There is an ongoing debate as to whether the dolls we play with during childhood really help shape our body image and our idea of how we should look in a subtle yet pervasive way, but by juxtaposing the image of a conventional Barbie doll with a more realistic image of a woman, the photographer really manages to show the contrast between the standardized idea of beauty and what beauty really is.
These photos also bring into the spotlight the perceived importance of keeping up with trends and the idea that looking a certain way is of paramount importance: “American concepts of the ‘perfect female body’ are clearly exemplified through commercialism, portraying ‘image as everything’ and introducing trends that many spend hundreds of dollars to imitate.
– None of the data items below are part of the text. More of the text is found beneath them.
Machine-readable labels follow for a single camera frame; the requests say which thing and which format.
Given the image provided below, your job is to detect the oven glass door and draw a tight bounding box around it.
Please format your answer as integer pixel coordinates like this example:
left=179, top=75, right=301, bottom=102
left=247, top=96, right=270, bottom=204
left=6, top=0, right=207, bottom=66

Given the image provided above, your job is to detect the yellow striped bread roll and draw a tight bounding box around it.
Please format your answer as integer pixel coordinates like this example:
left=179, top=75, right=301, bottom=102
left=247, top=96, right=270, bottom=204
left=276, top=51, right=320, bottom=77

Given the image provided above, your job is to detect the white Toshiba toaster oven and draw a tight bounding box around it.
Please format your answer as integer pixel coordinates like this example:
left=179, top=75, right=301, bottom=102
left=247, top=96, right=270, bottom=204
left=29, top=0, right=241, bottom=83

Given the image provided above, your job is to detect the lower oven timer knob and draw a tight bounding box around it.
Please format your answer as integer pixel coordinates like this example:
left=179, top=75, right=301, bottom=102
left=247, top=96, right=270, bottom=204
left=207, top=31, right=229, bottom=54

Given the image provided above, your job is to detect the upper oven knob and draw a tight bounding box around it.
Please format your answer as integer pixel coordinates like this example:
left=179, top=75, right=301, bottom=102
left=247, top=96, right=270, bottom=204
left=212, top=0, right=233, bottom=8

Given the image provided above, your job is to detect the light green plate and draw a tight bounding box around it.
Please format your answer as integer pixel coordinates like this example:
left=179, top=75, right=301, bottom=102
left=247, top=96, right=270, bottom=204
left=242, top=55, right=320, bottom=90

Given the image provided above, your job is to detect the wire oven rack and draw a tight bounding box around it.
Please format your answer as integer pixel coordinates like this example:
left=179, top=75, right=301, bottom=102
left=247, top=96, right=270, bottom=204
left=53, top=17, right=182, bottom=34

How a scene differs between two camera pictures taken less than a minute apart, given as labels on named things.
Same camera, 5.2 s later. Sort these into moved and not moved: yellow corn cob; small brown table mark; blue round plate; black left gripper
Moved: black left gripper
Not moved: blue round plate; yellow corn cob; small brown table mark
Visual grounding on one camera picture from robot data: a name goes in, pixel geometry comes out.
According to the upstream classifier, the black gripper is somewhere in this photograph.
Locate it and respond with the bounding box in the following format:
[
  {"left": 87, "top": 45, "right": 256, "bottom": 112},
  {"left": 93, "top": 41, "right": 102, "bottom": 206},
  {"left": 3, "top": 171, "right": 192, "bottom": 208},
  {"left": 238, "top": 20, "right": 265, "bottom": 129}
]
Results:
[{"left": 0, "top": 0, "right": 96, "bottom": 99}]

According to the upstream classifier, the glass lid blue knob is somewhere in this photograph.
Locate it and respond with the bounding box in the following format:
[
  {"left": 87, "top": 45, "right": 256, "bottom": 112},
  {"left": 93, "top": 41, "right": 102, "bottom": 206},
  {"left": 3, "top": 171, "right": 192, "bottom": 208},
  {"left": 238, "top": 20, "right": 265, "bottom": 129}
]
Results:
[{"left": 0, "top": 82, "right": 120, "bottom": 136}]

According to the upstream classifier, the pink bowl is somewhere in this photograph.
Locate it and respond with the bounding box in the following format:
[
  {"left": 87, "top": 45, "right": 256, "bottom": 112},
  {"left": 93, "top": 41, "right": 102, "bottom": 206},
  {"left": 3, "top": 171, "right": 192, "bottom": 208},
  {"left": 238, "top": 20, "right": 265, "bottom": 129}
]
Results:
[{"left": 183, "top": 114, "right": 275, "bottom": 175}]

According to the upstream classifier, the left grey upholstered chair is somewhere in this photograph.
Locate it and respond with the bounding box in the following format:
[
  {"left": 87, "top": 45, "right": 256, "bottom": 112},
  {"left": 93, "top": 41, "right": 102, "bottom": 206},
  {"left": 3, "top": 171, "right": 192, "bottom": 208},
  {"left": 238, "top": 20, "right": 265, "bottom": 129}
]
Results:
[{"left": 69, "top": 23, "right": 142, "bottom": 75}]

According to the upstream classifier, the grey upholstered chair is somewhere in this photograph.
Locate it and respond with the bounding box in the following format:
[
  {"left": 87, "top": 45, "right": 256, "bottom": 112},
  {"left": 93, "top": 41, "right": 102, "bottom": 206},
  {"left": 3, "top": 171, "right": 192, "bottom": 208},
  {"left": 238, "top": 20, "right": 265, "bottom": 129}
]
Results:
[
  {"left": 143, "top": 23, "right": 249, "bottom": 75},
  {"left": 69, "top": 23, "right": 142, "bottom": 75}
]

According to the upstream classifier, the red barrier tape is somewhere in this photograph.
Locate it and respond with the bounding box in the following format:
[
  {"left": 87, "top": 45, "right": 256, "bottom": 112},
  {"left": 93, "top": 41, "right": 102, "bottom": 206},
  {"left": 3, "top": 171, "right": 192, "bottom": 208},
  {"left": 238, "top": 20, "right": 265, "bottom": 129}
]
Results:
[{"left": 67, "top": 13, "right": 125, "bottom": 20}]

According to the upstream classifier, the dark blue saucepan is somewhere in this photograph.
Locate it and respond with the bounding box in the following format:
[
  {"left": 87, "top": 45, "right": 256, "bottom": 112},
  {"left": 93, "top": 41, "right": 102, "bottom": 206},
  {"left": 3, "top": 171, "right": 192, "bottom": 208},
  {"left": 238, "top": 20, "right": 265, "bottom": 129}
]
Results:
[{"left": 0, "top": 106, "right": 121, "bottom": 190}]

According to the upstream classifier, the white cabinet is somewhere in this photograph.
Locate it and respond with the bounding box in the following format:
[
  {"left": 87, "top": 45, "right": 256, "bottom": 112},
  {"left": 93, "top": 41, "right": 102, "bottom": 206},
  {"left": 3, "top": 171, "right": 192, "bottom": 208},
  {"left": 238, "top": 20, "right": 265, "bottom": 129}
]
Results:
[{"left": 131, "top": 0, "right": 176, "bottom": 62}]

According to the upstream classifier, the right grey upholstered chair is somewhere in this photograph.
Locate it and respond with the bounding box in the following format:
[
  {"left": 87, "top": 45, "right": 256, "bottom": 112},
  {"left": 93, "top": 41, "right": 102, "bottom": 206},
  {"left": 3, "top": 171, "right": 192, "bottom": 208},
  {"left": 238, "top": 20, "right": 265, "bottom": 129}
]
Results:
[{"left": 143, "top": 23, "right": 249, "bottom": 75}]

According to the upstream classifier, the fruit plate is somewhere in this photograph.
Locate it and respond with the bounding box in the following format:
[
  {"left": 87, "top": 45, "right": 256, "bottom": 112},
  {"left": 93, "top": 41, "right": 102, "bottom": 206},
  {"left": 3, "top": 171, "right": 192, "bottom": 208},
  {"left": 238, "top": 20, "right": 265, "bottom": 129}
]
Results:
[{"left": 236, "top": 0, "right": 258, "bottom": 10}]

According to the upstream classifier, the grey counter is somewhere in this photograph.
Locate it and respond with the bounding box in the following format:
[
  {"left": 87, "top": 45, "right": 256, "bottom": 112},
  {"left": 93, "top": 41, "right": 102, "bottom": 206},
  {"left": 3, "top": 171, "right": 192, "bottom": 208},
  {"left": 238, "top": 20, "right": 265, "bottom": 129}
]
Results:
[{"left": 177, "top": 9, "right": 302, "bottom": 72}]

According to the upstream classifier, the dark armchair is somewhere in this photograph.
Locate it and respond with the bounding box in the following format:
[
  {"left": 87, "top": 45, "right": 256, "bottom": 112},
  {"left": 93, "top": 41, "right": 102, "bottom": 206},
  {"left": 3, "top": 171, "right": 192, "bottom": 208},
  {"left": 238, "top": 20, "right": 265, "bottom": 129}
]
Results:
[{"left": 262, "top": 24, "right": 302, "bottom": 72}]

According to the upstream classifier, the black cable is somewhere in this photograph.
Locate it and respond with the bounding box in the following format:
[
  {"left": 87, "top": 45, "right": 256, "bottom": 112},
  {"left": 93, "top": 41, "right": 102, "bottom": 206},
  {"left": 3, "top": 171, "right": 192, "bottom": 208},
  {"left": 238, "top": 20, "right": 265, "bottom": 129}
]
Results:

It is a lot more widespread than at any time that ladies are enlarging breasts with silicone, building brief hair for a longer time with synthetic hair weaves, covering pure nails with acrylic fill-ins, or most likely replacing all-natural eyes with contacts, ” the photographer explained in an e-mail for Huffington Post.
It might seem simplistic to point the blame for body image issues and the pressure to be beautiful on a beloved childhood symbol (little girls aren’t likely to immediately make connections the same way an adult would), but it still begs the question of whether or not we should strive for a more realistic presentation of women and redefine our beauty standards especially given the influence such a narrow definition of beauty has on young girls and the way they see themselves. It might not be the cause of poor body image, but it is a noteworthy correlation nonetheless.
What do you think? Is it justified to want a more diverse representation of beauty even as far as dolls are concerned in order to encourage a better body image? Or is this issue just a matter of assigning blame and finding a simple and convenient answer to a more complex problem which is entirely a parent’s responsibility?